I also give kudos to the American Heart Association for trying to remain light-hearted and relevant to the social media/21st century lifestyle. Their articles and catch phrases are often tongue-in-cheek. So there is a quiz on their website called “What the HF?” I love this name for the quiz, because it parodies the slang “WTF”. When I worked in a law enforcement agency, my language was less than pure, and I used the “F” word a lot. In fact, for several years I gave up the “F” word for Lent and failed miserably. So when I first saw the “What the HF” quiz, well it made me chuckle.
I received a perfect score on this quiz because I live the condition of heart failure each second of the day. But I doubt that I would have scored so well years ago when I thought heart health was excellent and would continue to be that way for years because I had such healthy habits. At least those habits that i had the sense to control – I can’t say I had a healthy level of stress, nor did I deal with it well. Where are the quizzes that rate this risk and give you realistic, practical tips on how to improve?
The website for the relatively new heart failure drug called Entresto also has a five question quiz to familiarize people with the symptoms of, and best practices for, people who have heart failure. There are also links providing information about what Entresto is and why it seems to be the new miracle drug for heart failure.
I really need to emphasize that people should never uses these quizzes to engage in diagnosing their own conditions. The quizzes will never, ever take the place of doctors. But they are valuable tools that will help to keep us more informed about our health, and maybe even serve as a wake-up call. So for those purpose they are relevant and constructive.

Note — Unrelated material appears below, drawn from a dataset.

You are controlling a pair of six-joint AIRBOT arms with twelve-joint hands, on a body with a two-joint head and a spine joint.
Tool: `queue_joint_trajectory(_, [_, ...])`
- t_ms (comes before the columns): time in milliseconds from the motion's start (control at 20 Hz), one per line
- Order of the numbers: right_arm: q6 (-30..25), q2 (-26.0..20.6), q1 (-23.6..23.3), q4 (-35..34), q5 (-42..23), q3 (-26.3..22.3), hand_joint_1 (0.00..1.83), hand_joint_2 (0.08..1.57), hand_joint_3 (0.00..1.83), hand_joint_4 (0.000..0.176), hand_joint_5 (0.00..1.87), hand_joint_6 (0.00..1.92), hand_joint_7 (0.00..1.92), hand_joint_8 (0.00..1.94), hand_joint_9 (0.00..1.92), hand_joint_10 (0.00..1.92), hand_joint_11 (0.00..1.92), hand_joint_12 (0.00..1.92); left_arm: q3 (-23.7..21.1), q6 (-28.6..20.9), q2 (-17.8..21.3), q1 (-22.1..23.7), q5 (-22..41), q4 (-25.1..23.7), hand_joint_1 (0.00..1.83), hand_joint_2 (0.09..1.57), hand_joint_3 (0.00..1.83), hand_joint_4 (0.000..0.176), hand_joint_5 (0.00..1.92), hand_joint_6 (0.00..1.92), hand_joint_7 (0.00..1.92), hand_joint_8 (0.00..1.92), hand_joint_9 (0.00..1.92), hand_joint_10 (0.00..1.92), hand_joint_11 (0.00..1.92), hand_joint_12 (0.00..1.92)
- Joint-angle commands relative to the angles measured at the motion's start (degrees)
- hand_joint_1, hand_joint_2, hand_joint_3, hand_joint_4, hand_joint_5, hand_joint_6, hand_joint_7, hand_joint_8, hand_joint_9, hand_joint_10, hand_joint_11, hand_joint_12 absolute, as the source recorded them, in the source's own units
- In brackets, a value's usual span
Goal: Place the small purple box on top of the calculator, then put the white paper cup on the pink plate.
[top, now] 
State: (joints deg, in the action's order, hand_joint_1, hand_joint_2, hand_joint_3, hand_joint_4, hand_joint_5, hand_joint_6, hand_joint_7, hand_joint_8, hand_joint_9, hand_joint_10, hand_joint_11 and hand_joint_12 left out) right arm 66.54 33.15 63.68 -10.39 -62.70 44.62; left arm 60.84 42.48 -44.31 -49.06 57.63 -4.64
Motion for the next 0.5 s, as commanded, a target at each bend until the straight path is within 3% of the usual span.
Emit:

But I also like to see quizzes like the one in the AARP magazine, even if that quiz incorrectly finds me in good cardiovascular shape. The reason is that it makes me realize that up until the time that there was damage to my heart’s electrical system, I kept myself in really good physical shape. And if it hadn’t been for my discipline and devotion to being healthy, my heart condition might be much worse now. Or I could even be dead – in which case, it would be awfully difficult for me to produce blog posts to keep people informed about how to live with heart failure!
Melanie discovered that she had heart failure in 2013. Since that time, she has been learning how to live with the condition, and how to achieve balance and personal growth.